« Maman, les petits bateaux qui se battent sur l’eau… »
– Comment ça, n’importe quoi ?
– Je répète : n’importe quoi. Master and Commander est un très bon film à plein d’égards, mais historiquement, c’est n’importe quoi.
– Ben j’ai trouvé ça vachement bien reconstitué, moi.
– Par rapport à ta propre expérience de la marine de guerre britannique, tu veux dire ? Je sais qu’on ne rajeunit pas, Sam, mais on n’est pas encore croulants à ce point. Ceci dit, tu as raison : on peut évidemment finasser mais la description du quotidien à bord du HMS Surprise est plutôt juste. Et le personnage de Jack « La Chance » Aubrey est inspiré du parcours disons … chaotique d’un authentique capitaine de Sa Majesté, Thomas Cochrane.
– Ben alors où est le problème ?
– Le côté patriotard des Américains. L’action du film se situe en 1805, en plein milieu des guerres napoléoniennes, et Jack La Chance passe son temps à jouer au chat et à la souris avec un vaisseau corsaire français, L’Achéron, et son mystérieux capitaine.
– Et ?
– Et l’intrigue imaginée par Patrick O’Brian, dont les romans ont inspiré le film ne se situe pas du tout pendant les guerres napoléoniennes mais pendant la guerre anglo-américaine de 1812. Et le vilain méchant capitaine qui canonne le cul de Jack Aubrey toutes les cinq minutes n’est pas du tout français mais américain.
– Oh.
– Voilà. Un peu gênant pour un film hollywoodien… Du coup, pouf, on remonte en arrière de sept ans et on ressort les sales Français bouffeurs de grenouilles, ce qui est d’autant plus commode que le film sort en 2003, l’année où la France explique gentiment à l’Amérique de Bush qu’elle peut aller se faire voir avec sa nouvelle guerre en Irak. Autant te dire que l’archétype du Français lâche, perfide et cruel a la cote dans la pop culture de ces années-là.
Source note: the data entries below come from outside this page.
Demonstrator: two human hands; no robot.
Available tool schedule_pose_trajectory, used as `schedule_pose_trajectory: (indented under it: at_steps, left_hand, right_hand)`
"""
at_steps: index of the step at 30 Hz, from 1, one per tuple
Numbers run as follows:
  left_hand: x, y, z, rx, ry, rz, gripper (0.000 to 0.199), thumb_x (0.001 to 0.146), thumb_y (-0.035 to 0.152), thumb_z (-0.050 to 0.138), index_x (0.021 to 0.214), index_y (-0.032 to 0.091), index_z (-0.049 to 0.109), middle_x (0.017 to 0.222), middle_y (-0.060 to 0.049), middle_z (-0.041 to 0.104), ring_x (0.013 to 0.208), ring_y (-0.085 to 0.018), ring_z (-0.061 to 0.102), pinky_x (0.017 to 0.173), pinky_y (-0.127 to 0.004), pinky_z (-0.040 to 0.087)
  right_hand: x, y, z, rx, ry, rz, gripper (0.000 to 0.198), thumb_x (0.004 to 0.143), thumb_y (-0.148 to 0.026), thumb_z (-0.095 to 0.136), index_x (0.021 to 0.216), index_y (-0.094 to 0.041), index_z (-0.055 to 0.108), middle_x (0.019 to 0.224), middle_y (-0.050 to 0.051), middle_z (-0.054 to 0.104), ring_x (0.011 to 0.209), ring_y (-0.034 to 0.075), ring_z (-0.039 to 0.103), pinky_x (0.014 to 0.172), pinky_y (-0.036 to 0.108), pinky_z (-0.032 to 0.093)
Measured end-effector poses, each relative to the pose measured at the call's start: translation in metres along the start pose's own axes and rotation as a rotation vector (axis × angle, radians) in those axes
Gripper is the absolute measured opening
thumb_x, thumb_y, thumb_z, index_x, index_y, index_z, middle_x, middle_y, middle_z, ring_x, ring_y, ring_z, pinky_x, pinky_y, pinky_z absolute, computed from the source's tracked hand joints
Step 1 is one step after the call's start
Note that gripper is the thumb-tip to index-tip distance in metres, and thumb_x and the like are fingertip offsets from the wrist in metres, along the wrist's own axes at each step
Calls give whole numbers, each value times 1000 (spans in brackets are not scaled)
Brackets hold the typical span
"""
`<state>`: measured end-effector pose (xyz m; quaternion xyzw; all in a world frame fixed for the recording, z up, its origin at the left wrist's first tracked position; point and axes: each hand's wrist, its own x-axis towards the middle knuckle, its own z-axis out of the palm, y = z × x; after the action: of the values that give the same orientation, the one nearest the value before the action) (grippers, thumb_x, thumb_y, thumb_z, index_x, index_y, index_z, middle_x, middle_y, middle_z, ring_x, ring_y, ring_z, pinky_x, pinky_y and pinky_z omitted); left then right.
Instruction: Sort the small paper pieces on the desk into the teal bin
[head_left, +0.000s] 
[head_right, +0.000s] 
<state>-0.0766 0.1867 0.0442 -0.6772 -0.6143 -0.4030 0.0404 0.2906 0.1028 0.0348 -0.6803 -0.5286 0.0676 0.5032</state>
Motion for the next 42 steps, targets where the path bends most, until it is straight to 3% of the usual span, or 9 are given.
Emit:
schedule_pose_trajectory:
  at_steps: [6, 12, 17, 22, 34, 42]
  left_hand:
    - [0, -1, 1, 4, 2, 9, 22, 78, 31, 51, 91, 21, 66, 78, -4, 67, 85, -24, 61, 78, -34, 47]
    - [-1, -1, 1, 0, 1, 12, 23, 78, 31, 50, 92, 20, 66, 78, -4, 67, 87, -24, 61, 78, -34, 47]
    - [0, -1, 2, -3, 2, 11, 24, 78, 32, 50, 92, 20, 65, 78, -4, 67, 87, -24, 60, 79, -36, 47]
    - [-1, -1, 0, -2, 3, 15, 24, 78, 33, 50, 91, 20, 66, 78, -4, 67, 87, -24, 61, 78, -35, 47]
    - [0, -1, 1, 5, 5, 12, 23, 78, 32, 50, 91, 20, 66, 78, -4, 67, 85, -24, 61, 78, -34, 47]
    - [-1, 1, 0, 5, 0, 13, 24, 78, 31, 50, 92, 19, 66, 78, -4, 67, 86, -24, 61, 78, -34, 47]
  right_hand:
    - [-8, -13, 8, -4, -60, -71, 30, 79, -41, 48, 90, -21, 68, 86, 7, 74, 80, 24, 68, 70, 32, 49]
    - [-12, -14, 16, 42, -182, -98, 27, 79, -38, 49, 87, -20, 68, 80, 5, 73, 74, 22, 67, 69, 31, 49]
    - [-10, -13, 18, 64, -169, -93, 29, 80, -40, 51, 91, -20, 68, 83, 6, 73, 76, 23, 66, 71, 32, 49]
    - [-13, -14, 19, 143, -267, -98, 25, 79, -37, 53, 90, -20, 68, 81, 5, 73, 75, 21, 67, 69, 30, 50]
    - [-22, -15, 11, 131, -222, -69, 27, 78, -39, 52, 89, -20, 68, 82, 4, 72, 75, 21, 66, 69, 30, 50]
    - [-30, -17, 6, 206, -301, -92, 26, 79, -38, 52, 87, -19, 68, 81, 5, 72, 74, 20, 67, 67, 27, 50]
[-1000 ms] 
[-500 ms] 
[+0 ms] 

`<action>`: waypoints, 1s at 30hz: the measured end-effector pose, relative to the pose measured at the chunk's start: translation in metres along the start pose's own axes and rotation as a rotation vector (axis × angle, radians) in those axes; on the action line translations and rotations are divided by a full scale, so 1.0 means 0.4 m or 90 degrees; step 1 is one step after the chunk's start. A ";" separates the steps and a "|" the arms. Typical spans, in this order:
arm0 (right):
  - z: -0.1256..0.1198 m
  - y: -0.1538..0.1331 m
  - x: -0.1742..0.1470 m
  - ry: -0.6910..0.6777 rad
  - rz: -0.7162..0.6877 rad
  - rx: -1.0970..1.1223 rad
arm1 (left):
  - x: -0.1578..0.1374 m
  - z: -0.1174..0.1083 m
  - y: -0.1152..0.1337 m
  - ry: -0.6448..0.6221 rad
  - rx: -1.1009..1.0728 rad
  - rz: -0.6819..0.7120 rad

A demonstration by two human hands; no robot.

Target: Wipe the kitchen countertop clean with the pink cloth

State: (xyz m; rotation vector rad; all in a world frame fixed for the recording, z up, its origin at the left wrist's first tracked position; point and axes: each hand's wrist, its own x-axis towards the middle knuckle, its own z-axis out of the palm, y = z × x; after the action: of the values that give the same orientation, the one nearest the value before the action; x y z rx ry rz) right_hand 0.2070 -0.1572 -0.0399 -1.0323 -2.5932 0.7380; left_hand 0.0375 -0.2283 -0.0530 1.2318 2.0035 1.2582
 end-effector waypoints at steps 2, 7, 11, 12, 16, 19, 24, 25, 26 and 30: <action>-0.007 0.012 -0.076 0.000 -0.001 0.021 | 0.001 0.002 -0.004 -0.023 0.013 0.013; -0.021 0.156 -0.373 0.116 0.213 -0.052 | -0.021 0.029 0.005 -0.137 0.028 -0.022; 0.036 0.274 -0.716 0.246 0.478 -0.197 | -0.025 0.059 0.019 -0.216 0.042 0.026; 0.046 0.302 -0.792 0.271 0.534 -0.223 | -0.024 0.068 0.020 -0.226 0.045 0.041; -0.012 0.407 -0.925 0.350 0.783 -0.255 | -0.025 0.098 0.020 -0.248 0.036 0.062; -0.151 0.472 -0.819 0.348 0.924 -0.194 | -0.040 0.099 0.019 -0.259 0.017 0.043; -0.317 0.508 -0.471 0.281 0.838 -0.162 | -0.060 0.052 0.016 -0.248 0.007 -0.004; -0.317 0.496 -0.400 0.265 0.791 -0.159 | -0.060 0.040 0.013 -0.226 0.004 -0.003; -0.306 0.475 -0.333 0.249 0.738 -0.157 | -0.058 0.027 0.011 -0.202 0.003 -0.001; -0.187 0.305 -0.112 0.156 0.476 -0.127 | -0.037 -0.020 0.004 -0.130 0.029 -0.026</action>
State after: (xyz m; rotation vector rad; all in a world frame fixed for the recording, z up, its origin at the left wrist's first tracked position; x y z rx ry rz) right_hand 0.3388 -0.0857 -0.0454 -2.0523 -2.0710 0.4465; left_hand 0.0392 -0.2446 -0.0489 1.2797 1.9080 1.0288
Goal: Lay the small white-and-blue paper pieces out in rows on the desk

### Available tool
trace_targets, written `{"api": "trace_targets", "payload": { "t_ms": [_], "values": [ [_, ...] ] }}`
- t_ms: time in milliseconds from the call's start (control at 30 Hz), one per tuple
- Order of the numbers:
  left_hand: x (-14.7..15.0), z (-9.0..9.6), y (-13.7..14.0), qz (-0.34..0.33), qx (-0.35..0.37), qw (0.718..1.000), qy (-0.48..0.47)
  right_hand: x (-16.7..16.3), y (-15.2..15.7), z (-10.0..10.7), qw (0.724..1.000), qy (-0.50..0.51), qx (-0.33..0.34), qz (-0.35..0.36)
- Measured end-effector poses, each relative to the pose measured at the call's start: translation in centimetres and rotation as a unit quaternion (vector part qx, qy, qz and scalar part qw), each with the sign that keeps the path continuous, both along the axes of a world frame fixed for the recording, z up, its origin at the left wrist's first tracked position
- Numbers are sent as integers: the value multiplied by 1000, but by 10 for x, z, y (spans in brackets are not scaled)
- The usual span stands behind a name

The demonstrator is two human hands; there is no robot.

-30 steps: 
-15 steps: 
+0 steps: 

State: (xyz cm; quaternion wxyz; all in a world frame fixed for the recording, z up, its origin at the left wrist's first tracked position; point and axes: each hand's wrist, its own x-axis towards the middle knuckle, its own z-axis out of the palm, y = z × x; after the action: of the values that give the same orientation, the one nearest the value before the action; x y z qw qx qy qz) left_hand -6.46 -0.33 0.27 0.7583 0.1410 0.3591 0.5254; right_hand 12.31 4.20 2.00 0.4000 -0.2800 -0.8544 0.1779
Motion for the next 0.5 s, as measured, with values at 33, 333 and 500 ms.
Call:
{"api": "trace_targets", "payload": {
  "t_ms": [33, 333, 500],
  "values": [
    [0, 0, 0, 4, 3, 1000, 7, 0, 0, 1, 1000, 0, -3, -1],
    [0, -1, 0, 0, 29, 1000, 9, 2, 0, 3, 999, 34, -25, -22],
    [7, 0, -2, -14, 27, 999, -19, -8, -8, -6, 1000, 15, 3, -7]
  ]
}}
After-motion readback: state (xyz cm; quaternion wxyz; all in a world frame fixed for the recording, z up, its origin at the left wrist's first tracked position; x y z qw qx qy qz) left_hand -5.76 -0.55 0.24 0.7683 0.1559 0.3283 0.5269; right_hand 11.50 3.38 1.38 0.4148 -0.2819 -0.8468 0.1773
– Ceci dit ça n’enlève rien à la qualité des combats navals. La marine à voile à son sommet, la rigueur du commandement, les canonnades, la poussière, les éclats de bois qui volent…
– … Les gosses de 12 ans amputés du bras… Toute la beauté de la guerre, quoi. Mais oui, je te l’accorde, c’est un beau film.
– Tout de même.
– Ceci dit, si les Américains avaient voulu se faire plaisir en filmant la victoire d’un de leurs propres bâtiments de guerre à voiles, ils auraient pu.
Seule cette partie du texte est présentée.